An intact collagen I amino-terminal propeptide (PINP) assay has been developed as a useful assay for bone formation. The present study was performed to investigate the clinical usefulness of serum PINP as a bone-formation marker in hemodialysis (HD) patients.


PINP and other bone-formation markers, ie, bone alkaline phosphatase (BAP) and intact osteocalcin (OC), were determined in serum samples collected from 209 HD patients.
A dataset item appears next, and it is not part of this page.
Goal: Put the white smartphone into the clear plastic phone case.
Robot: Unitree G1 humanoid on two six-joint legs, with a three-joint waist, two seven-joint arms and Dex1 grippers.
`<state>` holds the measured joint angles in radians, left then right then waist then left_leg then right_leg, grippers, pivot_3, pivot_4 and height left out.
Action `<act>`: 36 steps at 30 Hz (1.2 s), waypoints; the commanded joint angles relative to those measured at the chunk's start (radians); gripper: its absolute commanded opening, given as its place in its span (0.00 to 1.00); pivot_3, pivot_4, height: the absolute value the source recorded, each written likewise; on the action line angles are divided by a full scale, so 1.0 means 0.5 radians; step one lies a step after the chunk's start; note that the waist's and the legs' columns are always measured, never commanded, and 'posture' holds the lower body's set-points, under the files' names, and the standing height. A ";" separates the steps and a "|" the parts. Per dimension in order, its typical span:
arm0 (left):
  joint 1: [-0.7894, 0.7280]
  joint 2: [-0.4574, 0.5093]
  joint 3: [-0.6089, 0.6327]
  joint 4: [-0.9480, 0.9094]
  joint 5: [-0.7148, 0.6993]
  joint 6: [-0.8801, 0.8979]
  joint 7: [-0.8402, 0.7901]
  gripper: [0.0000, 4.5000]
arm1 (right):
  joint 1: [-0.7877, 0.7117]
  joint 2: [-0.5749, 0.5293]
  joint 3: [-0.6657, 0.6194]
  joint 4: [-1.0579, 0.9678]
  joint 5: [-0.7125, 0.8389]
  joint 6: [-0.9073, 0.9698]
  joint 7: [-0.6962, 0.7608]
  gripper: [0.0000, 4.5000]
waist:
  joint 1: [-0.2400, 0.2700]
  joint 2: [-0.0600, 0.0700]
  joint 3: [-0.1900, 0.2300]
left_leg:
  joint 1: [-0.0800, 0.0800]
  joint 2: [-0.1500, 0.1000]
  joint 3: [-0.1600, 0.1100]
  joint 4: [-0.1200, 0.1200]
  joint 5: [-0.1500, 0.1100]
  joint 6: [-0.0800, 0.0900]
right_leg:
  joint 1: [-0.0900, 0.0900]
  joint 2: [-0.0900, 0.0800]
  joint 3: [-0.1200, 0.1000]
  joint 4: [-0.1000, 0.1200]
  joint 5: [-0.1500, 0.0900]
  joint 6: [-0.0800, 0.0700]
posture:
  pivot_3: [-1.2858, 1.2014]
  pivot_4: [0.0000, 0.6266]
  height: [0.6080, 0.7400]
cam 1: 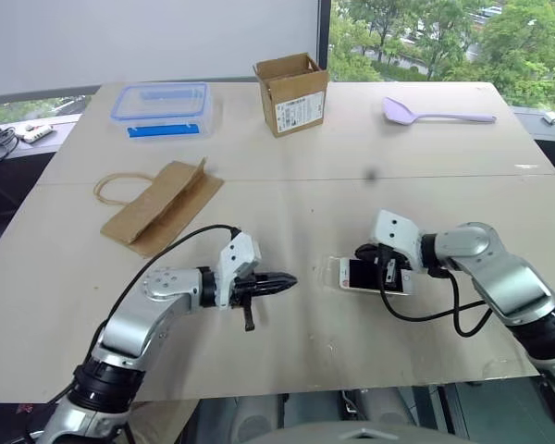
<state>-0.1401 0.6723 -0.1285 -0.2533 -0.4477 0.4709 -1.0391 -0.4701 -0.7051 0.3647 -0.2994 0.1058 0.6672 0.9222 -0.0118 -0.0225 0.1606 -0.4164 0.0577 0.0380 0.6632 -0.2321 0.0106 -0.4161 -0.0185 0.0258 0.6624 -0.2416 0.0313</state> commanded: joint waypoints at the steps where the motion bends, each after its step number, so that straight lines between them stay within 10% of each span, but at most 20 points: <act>1: 0.004 -0.006 0.011 -0.026 0.011 -0.053 -0.010 0.00 | 0.008 -0.006 -0.174 -0.152 0.098 0.038 -0.008 0.01 | 0.000 0.000 0.000 | 0.000 0.000 0.000 0.000 0.000 0.000 | 0.000 0.000 0.000 0.000 0.000 0.000 | 0.52 0.24 1.00; 36: -0.018 -0.055 0.020 -0.057 0.005 -0.011 -0.019 0.00 | 0.330 0.077 0.184 0.107 0.008 0.123 -0.047 0.01 | -0.002 -0.010 -0.012 | 0.007 0.001 0.000 0.000 0.000 0.000 | 0.005 0.000 0.000 0.000 -0.004 0.006 | 0.52 0.24 1.00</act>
<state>-0.1516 0.6449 -0.1274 -0.2645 -0.4355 0.4807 -1.0446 -0.3499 -0.6549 0.3853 -0.3315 0.1496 0.6562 0.9026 -0.0127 -0.0274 0.1545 -0.4129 0.0581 0.0379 0.6632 -0.2321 0.0106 -0.4137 -0.0188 0.0258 0.6626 -0.2434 0.0342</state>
Serum PINP levels, in contrast to serum BAP and OC levels, did not change significantly during a single HD session (P = 0.069; n = 14). There were significant positive correlations between serum PINP and BAP (r = 0.723; P < 0.001) and OC values (r = 0.739; P < 0.001), as well as intact parathyroid hormone (r = 0.652; P < 0.001) and bone-resorption marker values: deoxypyridinoline (DPD; r = 0.823; P < 0.001), pyridinoline (PYD; r = 0.735; P < 0.001), and beta-crosslaps (r = 0.705; P < 0.001). Serum PINP values correlated significantly more strongly than serum BAP values with all bone-resorption markers. Serum PINP values significantly correlated negatively with annual changes in bone mineral density (BMD) in the distal third of the radius (r = -0.286; P < 0.001). When subjects were divided into tertiles according to degree of bone loss, subjects with greater bone loss had significantly greater serum PINP, BAP, and OC levels, although PINP and OC provided greater discrimination than BAP. PINP-PYD and PINP-DPD ratios, indices of osteoblast function not confounded by enhanced bone resorption, significantly positively correlated with annual BMD changes in the distal third of the radius (PINP-PYD ratio, P = 0.008; PINP-DPD, P = 0.015).


Serum PINP may provide a better marker of osteoblast function in HD patients and thus be clinically useful for predicting radius bone loss.